_EXERCISE REQUIREMENTS_
I need every line that includes the word "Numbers" copied from the material.

# # # # # # #

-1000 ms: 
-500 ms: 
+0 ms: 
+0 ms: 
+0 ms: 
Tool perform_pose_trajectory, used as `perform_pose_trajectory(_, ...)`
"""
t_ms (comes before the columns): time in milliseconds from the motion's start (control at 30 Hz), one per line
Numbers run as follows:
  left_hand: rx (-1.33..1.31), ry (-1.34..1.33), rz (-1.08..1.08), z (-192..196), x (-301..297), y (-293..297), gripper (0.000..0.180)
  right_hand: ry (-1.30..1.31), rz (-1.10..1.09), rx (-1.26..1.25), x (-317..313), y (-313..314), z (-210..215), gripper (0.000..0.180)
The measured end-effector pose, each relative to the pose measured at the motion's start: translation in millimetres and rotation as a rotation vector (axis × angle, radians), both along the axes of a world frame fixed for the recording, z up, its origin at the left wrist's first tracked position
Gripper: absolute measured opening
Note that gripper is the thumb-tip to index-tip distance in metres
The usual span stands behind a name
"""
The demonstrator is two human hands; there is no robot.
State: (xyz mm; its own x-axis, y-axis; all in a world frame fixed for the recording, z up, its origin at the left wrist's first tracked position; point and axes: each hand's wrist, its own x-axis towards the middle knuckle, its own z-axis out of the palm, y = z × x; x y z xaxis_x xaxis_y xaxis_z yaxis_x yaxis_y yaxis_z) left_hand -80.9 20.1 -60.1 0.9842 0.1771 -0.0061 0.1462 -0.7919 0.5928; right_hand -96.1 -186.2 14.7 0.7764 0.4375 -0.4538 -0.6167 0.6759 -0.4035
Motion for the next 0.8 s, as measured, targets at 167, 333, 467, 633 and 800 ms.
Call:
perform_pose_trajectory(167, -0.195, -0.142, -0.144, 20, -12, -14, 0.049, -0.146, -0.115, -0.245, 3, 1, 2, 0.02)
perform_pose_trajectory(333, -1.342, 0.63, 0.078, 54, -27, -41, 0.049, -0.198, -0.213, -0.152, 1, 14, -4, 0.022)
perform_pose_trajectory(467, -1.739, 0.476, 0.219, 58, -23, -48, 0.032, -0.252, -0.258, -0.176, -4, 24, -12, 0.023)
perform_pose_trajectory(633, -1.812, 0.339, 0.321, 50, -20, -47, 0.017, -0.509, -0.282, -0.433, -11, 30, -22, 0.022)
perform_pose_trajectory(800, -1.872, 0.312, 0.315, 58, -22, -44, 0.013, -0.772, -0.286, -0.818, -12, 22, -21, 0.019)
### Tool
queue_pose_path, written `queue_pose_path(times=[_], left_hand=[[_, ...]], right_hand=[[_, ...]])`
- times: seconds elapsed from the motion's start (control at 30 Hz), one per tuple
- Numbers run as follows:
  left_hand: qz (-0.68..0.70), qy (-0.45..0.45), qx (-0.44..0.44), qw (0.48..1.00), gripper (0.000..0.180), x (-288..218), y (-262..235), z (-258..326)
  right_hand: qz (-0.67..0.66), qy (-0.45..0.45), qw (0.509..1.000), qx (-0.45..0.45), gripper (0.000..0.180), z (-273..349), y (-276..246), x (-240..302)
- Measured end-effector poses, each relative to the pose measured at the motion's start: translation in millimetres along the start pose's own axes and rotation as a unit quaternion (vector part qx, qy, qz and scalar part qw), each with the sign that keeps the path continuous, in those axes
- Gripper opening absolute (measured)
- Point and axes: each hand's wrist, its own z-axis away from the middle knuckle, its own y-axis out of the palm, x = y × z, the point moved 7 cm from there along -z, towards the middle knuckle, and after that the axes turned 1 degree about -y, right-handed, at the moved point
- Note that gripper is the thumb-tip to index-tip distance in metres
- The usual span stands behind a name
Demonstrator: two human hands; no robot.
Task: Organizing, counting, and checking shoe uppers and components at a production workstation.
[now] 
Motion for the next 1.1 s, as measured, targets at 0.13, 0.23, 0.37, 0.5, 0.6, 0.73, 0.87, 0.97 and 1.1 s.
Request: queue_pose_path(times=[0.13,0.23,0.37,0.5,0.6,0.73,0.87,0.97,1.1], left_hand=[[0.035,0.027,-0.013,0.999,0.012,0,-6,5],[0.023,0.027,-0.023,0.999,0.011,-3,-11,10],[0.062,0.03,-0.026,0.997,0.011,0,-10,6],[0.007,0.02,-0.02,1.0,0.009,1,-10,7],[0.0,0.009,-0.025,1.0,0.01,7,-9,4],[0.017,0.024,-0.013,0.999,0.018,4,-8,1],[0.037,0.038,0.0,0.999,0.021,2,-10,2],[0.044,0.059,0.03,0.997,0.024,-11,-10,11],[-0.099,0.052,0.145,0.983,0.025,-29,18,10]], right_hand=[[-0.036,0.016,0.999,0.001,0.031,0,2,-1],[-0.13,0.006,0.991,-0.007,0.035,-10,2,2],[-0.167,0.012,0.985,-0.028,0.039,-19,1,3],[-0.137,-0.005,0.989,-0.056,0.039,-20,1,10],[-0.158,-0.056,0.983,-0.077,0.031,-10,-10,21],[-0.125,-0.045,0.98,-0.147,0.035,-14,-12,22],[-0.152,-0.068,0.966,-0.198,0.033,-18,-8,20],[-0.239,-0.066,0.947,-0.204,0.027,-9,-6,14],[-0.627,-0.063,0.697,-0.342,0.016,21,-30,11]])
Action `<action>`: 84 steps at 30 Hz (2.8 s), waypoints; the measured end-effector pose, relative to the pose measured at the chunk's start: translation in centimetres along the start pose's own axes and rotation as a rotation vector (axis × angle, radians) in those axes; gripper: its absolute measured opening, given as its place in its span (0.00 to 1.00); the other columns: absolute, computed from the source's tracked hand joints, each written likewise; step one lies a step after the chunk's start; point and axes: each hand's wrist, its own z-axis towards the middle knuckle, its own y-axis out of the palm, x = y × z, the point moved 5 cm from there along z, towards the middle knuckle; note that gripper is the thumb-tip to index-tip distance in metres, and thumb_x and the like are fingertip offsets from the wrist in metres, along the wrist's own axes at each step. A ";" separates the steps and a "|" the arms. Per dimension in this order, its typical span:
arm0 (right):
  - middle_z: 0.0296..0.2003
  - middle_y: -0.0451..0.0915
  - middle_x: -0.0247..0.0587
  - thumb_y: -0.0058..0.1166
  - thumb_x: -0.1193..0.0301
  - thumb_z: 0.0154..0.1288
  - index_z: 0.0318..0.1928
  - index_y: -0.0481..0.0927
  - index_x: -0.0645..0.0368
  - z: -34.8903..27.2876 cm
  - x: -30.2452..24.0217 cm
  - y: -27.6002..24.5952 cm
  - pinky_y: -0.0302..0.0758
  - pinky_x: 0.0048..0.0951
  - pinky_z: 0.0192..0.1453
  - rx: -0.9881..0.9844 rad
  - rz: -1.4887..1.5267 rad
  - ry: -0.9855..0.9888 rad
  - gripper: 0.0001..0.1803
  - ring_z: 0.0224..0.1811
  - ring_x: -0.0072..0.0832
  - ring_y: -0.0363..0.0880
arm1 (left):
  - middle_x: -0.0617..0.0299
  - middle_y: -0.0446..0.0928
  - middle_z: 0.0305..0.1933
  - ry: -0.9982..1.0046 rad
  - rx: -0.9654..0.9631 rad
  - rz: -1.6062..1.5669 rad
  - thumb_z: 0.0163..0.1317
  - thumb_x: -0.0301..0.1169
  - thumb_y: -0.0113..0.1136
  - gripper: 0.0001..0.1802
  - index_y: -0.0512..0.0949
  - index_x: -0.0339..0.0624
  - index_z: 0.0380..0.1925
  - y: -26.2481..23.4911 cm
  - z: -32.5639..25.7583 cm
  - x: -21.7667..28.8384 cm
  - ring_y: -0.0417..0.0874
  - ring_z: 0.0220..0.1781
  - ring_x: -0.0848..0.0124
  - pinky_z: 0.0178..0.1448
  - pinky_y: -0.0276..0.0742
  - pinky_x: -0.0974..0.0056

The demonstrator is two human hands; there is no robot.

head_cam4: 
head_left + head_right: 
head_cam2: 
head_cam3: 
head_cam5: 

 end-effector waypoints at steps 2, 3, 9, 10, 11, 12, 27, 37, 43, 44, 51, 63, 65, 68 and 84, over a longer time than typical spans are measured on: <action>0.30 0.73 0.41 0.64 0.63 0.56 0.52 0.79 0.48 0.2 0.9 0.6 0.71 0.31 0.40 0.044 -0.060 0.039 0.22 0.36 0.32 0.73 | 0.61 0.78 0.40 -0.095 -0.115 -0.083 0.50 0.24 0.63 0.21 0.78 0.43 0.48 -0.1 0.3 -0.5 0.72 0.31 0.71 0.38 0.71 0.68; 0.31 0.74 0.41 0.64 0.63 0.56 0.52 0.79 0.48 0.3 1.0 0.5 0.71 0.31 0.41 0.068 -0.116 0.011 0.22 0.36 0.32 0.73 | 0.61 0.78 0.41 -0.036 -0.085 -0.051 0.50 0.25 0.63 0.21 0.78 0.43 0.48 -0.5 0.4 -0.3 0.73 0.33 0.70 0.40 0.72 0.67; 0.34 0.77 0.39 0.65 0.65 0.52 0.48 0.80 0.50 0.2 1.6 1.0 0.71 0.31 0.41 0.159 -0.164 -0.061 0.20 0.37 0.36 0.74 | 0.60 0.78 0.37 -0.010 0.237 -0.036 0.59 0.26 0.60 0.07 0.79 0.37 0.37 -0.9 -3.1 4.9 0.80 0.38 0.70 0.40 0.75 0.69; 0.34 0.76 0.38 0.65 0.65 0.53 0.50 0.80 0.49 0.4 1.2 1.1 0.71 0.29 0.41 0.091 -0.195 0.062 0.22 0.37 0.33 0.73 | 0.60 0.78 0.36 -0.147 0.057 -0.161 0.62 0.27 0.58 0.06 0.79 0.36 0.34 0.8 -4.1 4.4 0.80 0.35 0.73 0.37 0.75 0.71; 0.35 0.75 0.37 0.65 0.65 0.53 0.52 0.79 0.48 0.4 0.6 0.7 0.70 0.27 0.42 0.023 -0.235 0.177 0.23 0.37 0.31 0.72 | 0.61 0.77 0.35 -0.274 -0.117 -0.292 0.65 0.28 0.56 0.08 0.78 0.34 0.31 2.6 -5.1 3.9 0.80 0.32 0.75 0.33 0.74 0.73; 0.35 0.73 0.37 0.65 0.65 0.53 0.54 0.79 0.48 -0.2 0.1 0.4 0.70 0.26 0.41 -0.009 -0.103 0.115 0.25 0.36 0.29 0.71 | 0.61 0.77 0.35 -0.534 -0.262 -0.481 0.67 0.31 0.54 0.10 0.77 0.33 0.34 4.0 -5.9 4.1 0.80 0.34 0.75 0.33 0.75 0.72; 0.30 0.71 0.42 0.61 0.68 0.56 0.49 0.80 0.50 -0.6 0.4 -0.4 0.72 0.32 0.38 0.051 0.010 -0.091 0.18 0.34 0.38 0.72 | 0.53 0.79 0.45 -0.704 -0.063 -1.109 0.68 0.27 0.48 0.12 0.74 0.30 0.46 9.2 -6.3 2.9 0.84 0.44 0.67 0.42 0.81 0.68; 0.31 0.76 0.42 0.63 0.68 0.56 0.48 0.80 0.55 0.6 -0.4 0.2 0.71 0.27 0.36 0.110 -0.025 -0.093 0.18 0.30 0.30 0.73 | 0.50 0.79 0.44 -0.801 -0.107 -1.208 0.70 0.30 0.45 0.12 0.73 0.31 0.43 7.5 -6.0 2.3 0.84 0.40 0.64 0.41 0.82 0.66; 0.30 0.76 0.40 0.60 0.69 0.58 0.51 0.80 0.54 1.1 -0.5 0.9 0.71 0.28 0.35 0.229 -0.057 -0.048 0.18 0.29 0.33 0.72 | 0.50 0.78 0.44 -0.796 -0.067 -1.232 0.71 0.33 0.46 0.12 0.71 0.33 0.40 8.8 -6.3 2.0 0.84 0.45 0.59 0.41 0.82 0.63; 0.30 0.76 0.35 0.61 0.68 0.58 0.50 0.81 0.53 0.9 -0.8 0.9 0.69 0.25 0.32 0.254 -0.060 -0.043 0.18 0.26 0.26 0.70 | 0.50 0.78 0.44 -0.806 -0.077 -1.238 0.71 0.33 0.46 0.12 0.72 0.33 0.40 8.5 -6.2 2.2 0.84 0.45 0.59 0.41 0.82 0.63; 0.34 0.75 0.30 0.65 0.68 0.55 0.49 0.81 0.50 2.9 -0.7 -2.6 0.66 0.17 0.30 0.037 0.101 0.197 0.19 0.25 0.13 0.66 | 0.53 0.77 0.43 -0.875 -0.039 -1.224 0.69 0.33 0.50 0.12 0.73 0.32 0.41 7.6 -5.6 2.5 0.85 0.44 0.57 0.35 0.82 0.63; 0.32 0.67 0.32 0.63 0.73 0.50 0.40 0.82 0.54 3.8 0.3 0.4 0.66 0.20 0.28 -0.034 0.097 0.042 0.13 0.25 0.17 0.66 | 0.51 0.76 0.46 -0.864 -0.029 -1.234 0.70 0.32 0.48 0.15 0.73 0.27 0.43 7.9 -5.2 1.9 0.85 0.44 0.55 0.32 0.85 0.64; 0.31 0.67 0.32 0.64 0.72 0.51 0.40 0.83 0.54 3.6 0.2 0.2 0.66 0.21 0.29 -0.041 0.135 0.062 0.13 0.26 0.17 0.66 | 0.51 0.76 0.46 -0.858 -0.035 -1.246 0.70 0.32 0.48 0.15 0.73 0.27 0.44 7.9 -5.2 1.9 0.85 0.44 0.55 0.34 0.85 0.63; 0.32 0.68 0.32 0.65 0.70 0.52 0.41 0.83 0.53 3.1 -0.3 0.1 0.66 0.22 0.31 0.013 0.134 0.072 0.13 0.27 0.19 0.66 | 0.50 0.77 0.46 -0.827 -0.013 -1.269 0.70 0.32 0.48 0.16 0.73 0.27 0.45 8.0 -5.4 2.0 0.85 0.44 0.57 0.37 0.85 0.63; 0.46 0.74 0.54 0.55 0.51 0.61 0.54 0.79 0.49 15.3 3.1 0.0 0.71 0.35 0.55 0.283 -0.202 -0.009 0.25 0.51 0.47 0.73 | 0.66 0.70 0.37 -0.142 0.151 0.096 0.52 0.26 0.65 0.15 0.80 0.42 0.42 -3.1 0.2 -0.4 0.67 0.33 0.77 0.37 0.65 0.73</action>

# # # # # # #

_SOLUTION TO THE EXERCISE_
Numbers run as follows:
- Numbers run as follows:

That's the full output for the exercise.